## What you should do
What lines below contain the string "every"? List them all.

## Data for review

________________________

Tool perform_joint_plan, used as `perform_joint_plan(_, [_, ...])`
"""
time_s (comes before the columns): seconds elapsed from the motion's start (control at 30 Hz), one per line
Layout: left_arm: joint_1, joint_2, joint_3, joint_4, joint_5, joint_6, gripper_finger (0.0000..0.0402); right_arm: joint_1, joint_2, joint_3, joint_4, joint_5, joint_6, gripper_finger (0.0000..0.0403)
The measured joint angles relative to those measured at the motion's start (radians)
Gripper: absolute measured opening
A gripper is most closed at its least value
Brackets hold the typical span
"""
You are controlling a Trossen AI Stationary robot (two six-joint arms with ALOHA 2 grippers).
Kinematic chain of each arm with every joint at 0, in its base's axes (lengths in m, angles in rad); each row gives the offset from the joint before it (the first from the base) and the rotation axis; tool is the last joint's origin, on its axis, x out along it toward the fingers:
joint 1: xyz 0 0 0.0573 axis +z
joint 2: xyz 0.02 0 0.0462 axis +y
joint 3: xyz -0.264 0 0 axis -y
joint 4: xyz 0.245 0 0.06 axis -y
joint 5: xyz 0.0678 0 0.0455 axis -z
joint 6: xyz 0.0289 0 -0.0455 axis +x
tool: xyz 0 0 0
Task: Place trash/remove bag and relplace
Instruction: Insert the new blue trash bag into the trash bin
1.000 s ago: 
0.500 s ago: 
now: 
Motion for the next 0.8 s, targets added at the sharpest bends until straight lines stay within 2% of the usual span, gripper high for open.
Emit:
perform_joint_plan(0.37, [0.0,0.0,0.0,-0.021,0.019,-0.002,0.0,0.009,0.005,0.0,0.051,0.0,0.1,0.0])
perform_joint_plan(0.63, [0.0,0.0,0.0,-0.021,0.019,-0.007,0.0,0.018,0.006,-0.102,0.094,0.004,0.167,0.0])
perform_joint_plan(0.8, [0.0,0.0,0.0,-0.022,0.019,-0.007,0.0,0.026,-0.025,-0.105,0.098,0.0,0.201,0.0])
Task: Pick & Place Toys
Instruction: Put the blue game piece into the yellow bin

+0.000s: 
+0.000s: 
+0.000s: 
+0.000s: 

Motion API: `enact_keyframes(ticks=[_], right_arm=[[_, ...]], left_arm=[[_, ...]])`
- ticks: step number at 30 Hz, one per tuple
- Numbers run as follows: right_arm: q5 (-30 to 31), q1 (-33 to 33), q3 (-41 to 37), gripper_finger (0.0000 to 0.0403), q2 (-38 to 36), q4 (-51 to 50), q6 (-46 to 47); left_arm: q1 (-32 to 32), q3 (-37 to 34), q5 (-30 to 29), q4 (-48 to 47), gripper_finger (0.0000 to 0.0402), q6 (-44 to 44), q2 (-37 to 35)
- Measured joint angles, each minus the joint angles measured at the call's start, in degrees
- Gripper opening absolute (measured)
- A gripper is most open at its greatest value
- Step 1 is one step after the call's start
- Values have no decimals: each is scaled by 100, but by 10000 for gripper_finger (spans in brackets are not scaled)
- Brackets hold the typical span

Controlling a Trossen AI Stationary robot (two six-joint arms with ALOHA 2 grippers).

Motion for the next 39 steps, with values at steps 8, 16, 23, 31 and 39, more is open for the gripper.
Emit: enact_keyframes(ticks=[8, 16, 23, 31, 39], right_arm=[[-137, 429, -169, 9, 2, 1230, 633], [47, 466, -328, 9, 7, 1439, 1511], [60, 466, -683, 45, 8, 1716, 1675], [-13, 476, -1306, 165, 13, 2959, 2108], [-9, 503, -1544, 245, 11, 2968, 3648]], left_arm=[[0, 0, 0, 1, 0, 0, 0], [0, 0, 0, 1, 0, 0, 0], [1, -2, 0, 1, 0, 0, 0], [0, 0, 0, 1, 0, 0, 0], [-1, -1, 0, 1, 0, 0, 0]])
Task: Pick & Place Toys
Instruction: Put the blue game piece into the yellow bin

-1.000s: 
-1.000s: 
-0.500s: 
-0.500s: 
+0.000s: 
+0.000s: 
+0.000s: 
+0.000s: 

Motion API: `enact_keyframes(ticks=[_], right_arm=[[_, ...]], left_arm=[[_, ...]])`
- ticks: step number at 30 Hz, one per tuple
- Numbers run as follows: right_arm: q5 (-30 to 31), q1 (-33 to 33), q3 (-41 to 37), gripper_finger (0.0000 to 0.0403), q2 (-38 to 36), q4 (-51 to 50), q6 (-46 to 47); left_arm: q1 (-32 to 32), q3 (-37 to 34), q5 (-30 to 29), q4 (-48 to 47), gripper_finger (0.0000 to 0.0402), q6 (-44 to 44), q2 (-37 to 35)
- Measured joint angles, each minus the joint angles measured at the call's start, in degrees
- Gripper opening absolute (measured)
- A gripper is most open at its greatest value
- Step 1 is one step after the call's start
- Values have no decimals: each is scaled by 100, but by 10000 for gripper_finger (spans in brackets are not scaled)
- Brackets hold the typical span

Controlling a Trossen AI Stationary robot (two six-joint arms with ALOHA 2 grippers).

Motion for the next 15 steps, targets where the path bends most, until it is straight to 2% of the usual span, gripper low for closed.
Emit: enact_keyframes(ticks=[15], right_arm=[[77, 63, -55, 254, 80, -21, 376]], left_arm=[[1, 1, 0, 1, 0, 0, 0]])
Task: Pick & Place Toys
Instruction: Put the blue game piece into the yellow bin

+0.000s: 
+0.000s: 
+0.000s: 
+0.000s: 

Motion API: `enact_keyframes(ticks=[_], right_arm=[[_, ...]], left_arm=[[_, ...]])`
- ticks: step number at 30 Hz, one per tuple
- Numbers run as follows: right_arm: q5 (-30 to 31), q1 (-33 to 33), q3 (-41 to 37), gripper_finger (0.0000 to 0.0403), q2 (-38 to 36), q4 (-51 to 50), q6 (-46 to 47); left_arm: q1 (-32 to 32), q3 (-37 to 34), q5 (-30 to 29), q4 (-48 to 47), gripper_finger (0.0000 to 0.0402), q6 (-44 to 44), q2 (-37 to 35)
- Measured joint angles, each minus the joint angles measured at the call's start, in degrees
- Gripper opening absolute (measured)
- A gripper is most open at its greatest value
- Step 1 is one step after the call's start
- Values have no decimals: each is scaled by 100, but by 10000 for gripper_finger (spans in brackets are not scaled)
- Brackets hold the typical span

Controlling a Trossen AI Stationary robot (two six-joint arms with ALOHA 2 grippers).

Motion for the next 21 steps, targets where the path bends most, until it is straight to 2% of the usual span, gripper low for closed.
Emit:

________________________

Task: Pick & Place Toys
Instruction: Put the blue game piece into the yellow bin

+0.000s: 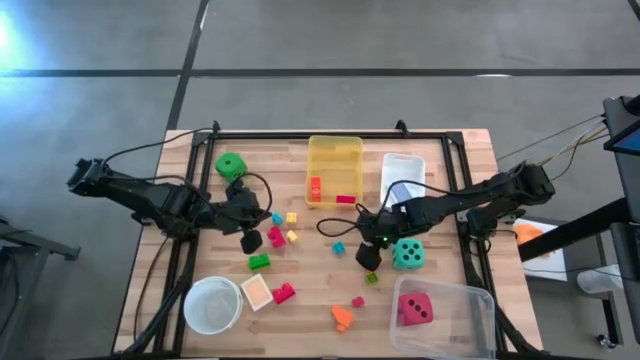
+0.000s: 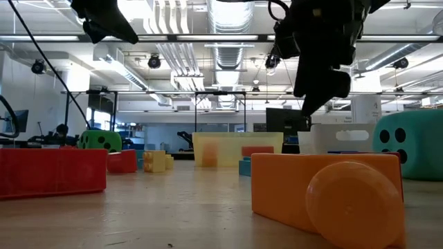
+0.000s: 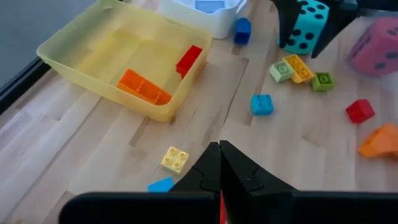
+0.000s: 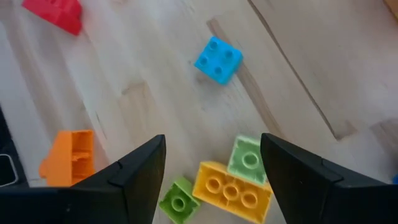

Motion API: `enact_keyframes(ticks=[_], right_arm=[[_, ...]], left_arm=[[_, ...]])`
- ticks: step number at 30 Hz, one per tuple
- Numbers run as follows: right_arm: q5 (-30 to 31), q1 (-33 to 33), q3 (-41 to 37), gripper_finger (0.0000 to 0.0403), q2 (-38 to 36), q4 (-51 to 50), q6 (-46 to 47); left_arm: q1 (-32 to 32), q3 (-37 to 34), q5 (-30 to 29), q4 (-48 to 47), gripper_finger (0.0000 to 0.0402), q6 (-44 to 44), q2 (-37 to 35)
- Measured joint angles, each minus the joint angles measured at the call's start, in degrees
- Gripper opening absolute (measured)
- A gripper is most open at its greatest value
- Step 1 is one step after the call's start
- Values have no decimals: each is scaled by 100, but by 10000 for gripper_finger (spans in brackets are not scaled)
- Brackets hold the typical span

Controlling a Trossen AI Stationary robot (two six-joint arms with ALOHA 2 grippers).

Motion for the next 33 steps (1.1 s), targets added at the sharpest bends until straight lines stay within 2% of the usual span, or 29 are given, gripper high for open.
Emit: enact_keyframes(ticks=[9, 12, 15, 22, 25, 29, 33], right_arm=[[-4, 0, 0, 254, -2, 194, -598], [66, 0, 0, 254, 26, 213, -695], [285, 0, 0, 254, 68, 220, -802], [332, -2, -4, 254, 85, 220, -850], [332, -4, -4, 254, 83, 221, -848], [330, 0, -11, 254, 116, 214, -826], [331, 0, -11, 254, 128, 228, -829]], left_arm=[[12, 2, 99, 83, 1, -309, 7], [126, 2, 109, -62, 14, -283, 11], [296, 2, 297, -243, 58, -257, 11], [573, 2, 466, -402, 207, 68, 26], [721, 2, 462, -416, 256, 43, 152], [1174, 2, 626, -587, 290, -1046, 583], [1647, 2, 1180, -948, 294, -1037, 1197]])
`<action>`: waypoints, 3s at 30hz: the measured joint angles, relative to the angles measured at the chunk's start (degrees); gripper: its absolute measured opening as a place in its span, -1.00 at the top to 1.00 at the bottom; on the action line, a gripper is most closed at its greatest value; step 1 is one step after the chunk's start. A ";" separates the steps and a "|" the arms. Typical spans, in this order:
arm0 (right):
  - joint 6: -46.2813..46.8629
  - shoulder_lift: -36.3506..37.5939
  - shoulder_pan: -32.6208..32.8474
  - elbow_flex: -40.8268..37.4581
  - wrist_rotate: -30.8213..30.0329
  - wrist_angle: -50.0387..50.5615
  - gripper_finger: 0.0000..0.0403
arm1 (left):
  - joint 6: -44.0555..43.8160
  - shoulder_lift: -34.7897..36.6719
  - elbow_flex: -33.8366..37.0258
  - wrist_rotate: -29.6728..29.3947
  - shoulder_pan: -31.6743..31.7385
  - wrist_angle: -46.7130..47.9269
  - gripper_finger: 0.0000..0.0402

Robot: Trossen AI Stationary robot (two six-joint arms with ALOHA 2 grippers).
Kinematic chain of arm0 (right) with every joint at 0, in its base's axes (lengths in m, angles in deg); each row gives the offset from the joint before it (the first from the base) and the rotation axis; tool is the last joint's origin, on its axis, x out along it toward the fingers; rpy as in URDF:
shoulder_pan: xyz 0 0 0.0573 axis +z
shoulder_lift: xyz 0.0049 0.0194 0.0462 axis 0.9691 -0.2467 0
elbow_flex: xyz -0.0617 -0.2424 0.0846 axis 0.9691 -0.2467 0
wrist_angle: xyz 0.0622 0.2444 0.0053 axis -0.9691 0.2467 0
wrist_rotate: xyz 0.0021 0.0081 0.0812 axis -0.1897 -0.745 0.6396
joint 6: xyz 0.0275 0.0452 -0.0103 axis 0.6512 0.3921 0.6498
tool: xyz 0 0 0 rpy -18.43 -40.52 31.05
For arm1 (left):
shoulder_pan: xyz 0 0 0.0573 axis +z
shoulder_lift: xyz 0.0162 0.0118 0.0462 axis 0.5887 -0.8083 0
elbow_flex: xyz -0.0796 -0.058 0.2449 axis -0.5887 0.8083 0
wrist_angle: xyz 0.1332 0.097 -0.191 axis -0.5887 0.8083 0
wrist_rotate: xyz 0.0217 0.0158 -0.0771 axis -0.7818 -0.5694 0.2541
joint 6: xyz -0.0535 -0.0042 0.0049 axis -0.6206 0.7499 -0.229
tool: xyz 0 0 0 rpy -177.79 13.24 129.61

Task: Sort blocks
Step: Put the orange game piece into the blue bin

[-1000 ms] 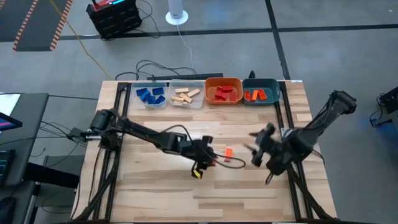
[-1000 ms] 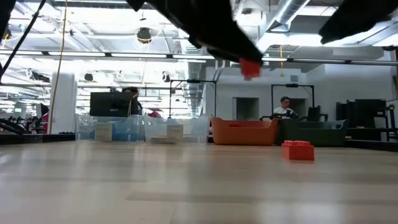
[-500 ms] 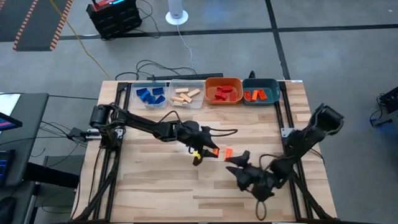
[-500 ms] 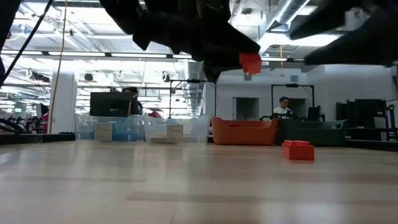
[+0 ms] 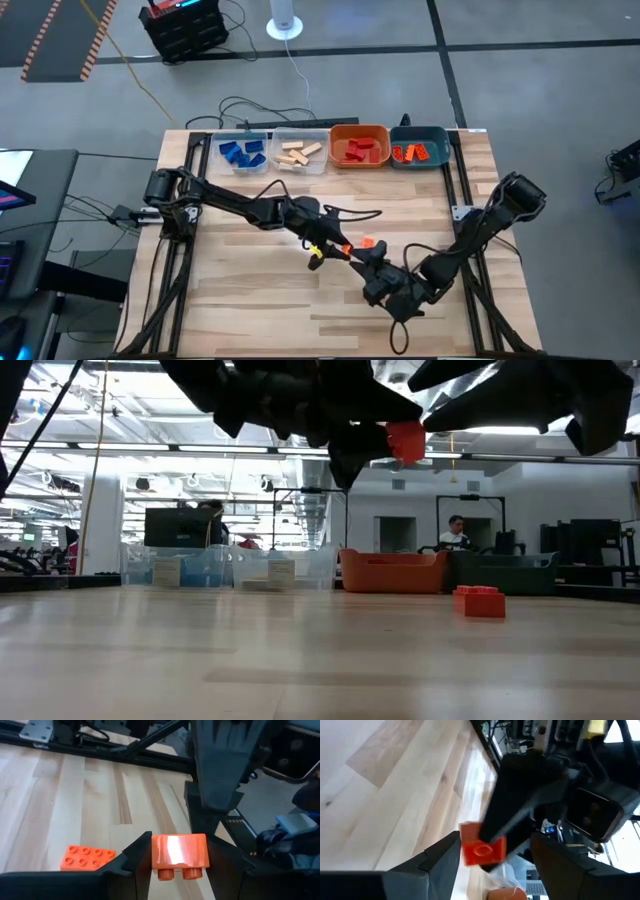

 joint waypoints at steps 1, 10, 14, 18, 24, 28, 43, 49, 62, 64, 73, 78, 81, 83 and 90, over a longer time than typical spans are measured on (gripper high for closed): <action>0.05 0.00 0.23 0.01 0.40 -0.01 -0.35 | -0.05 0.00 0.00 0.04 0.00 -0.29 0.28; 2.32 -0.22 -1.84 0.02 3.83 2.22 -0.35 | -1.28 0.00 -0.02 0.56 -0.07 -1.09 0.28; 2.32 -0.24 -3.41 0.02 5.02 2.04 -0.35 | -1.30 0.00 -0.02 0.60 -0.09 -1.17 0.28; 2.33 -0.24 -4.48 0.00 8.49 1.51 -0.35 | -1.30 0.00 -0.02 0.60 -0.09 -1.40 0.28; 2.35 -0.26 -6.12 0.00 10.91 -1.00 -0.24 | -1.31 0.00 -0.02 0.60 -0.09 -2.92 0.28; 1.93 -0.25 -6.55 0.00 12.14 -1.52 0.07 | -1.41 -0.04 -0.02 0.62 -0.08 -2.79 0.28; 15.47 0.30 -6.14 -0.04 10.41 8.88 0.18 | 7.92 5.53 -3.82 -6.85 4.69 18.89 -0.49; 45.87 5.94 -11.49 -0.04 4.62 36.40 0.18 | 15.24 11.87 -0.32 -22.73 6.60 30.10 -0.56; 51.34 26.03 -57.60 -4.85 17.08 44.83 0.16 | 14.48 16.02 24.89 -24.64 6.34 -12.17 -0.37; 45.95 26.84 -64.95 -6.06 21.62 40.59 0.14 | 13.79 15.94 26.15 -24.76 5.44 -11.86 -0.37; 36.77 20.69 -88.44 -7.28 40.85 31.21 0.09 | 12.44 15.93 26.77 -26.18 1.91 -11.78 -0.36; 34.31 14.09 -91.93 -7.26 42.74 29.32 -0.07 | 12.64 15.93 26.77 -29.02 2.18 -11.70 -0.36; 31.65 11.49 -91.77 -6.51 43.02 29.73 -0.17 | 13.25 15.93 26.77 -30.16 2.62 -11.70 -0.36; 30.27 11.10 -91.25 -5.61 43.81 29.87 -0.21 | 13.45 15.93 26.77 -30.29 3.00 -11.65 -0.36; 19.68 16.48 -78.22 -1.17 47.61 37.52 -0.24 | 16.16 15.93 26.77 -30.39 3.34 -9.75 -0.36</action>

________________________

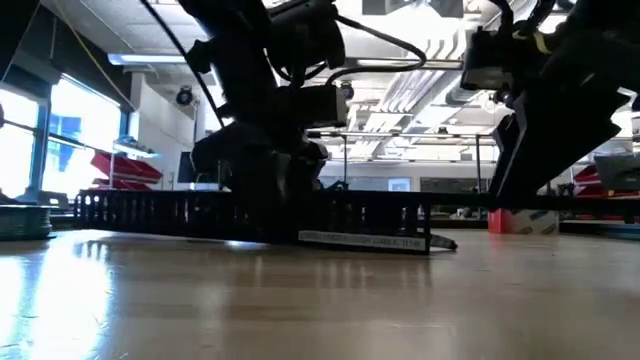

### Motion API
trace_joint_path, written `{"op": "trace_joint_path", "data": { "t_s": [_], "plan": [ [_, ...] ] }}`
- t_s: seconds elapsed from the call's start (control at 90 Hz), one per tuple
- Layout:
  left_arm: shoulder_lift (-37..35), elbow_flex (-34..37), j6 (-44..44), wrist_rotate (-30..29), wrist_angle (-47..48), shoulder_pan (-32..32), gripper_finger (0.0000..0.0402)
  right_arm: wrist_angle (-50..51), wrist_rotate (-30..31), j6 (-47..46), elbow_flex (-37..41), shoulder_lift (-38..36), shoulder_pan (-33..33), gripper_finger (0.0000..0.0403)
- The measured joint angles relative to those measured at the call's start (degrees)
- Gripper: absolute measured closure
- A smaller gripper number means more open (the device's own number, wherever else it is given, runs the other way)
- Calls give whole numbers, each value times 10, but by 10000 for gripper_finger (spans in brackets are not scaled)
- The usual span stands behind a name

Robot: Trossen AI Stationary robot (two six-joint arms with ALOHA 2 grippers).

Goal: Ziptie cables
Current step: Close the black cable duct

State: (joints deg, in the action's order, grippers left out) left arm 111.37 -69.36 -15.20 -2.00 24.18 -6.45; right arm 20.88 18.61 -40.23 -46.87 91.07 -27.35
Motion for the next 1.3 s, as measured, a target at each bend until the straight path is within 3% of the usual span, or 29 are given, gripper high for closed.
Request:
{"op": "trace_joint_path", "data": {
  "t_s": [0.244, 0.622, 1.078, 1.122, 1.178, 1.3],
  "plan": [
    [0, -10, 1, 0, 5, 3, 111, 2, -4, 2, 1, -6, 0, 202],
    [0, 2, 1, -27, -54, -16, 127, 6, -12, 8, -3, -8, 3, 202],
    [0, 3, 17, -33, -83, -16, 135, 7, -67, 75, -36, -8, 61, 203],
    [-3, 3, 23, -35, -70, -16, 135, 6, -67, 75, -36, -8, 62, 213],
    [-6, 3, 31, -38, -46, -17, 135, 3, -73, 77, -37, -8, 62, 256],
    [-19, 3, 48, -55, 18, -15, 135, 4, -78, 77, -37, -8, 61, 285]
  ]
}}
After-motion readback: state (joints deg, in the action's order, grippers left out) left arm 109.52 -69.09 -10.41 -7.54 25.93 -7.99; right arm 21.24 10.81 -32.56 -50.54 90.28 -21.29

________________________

## Task result
Kinematic chain of each arm with every joint at 0, in its base's axes (lengths in m, angles in rad); each row gives the offset from the joint before it (the first from the base) and the rotation axis; tool is the last joint's origin, on its axis, x out along it toward the fingers:
Kinematic chain of arm0 (right) with every joint at 0, in its base's axes (lengths in m, angles in deg); each row gives the offset from the joint before it (the first from the base) and the rotation axis; tool is the last joint's origin, on its axis, x out along it toward the fingers; rpy as in URDF:

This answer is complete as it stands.